### Task to carry out
Two lines below mark the span: the one containing "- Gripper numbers" and the one containing "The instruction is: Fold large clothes". Set down both, plus every line between, exactly as they stand, and nothing else.

### Dataset excerpts
==*==

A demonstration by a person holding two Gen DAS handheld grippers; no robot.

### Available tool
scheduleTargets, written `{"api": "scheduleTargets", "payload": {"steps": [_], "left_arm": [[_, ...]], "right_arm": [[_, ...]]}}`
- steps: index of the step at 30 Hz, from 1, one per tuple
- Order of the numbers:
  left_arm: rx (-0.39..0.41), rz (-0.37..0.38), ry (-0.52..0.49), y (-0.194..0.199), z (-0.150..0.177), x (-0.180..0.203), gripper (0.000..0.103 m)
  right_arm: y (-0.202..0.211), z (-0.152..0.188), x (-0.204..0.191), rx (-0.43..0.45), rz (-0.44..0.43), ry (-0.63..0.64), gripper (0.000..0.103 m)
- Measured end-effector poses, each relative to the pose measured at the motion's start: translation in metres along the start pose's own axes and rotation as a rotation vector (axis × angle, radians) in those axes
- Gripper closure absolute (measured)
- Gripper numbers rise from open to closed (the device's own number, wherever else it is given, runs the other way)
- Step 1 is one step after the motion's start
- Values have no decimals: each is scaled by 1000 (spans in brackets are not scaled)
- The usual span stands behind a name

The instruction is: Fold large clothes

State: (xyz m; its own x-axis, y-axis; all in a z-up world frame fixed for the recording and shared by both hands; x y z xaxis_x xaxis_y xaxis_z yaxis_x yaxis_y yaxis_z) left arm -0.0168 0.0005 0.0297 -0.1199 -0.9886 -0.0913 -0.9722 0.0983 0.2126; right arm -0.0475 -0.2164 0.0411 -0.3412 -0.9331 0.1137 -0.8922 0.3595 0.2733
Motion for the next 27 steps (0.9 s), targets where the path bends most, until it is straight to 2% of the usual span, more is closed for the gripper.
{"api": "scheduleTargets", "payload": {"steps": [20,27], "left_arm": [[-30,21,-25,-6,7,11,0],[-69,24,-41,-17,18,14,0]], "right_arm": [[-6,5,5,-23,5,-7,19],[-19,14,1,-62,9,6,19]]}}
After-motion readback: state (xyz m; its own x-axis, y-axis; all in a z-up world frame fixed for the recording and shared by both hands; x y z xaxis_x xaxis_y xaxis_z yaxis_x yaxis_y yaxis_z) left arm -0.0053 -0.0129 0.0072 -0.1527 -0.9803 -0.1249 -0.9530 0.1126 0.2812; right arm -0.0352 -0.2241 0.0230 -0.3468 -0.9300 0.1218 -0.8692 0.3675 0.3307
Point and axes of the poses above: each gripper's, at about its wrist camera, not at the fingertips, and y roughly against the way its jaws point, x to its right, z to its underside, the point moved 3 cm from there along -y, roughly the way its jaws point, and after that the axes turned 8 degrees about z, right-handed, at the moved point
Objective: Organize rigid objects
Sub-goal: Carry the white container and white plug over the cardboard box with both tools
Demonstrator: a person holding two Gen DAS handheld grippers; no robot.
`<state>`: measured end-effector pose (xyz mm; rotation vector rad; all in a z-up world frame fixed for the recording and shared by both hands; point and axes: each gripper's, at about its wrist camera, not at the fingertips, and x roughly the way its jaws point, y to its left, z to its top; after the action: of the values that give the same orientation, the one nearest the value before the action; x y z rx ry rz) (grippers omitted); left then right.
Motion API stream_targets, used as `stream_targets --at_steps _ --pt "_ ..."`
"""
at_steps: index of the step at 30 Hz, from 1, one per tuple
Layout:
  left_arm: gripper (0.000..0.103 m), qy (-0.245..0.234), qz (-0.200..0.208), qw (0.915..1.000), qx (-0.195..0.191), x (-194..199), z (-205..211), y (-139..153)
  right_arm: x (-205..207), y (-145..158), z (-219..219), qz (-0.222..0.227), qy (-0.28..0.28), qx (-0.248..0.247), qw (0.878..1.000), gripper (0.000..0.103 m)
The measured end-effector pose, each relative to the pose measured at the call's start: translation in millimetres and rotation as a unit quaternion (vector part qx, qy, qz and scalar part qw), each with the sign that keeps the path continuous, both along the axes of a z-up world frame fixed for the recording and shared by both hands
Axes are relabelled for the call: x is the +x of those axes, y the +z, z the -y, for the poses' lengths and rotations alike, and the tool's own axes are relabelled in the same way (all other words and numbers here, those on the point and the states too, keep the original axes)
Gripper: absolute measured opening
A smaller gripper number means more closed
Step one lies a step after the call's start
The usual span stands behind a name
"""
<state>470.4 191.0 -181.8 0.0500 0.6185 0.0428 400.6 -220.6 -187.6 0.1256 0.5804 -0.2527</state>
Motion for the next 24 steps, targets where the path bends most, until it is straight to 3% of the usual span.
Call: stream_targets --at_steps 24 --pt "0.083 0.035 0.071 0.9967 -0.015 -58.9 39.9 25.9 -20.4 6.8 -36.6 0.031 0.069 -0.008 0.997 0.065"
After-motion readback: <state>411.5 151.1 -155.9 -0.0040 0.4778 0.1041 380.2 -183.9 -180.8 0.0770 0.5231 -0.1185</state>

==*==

### The answer
- Gripper numbers rise from open to closed (the device's own number, wherever else it is given, runs the other way)
- Step 1 is one step after the motion's start
- Values have no decimals: each is scaled by 1000 (spans in brackets are not scaled)
- The usual span stands behind a name

The instruction is: Fold large clothes

Here the exercise is finished.